John Wesley (1703-1791) Photo courtesy of the General Commission on Archives and History of the United Methodist Church.
The Wesleyan theological tradition traces its roots to the work of John Wesley, the founder of Methodism. Wesley, who was born in England in 1703, trained to become an Anglican minister. In the course of that training, he and a few of his close associates (including his brother Charles) formed a small group that met for Bible study, prayer, and careful spiritual examination. Due to their methodical approach to developing holy lives, the "Holy Club" participants gained the label "Methodists," a label that eventually stuck to the fast-growing ecclesiastical movement that Wesley founded and led.

After a missionary journey to America (1735–1737) and a powerful conversion experience (1738), Wesley became convinced that his work and that of his fellow Methodists must be empowered by the Holy Spirit. While he did not renounce the disciplined activities of the Holy Club, he realized that their effectiveness was ultimately dependent upon the power of God's Spirit. Much of Wesley's writing revolved around his conviction that the Holy Spirit could accomplish great things in the lives of believers.

In many ways, Wesley's theology was similar to other Protestant reformers, reflecting a strong emphasis on justification by faith. But while Wesley's writings on "justification" mirrored that of other Protestants, he developed a distinct understanding of "sanctification." According to Wesley, salvation is completed by a return to original righteousness, a return made possible by the power of the Holy Spirit. In other words, sanctification is more than the gradual spiritual growth that follows justification by faith. It is the deliverance from sin.

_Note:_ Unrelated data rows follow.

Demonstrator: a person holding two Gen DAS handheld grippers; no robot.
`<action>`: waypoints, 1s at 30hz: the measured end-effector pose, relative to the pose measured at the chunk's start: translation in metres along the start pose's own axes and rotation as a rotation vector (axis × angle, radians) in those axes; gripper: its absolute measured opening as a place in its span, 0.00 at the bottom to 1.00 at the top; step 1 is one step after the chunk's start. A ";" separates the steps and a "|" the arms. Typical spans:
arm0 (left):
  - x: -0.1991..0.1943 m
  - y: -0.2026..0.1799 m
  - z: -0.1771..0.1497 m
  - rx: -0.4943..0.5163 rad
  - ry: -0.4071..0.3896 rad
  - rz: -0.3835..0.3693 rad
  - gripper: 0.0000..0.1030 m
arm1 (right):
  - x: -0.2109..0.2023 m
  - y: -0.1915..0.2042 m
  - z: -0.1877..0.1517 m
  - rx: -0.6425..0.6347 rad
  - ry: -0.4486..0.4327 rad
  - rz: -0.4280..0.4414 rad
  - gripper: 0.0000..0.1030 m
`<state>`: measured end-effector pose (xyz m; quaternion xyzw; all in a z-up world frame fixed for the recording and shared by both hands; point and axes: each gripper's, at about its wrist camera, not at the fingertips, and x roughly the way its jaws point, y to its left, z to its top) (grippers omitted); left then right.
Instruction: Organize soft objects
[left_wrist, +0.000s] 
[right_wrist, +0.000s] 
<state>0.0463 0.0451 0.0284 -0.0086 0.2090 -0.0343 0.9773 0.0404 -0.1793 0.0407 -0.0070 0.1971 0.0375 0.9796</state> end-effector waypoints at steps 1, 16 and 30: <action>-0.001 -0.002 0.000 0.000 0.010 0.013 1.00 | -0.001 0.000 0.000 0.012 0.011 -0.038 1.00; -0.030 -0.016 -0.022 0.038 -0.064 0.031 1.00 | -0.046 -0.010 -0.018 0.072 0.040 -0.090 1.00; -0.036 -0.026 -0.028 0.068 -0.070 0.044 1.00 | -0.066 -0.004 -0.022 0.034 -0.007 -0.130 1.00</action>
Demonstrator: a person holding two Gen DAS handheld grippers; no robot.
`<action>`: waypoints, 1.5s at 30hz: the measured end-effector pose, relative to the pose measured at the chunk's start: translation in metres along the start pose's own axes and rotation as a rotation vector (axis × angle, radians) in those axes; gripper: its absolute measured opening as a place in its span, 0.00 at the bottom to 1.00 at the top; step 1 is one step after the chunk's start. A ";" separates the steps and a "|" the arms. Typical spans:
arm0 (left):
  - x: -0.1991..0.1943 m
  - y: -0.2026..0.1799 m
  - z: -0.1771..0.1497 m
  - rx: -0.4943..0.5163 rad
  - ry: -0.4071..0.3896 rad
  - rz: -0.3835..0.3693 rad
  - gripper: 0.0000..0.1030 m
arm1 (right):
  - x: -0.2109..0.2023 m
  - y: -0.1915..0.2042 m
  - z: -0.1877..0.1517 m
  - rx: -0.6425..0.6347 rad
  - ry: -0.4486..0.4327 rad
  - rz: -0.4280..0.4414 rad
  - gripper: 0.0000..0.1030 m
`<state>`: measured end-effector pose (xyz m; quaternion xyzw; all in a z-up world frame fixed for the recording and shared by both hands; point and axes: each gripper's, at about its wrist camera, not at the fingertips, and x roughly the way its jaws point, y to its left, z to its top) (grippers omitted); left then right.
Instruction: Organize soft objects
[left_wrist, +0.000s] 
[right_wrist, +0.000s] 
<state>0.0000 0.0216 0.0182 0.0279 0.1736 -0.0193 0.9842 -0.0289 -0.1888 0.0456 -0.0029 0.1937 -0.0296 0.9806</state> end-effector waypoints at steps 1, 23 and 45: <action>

In the Wesleyan tradition, this work of the Holy Spirit in this regard is often called "entire sanctification."

For many persons in the Wesleyan tradition (also called "the Holiness tradition"), the event of one's entire sanctification can be traced to a particular moment when an individual experiences a "second, definite work of grace." Others have not been so willing to identify sanctification with a certain place and time. Still, the emphasis on Spirit-empowered holy living is a hallmark of the Wesleyan/Holiness tradition. According to Wesleyan/Holiness writers, the "holy life" is characterized most fully by a pure love for God and neighbor, by following all of God's commands, and by doing everything for the glory of God.

Not surprisingly, the Wesleyan/Holiness tradition has been at the forefront of many social reform movements, endeavoring to bring healing to societies racked by social sin. Moreover, due to its strong emphasis on the work of the Holy Spirit—a work that clearly transcends gender—churches in the Wesleyan/Holiness tradition have often been more willing to ordain women to the ministry than have other Christian churches.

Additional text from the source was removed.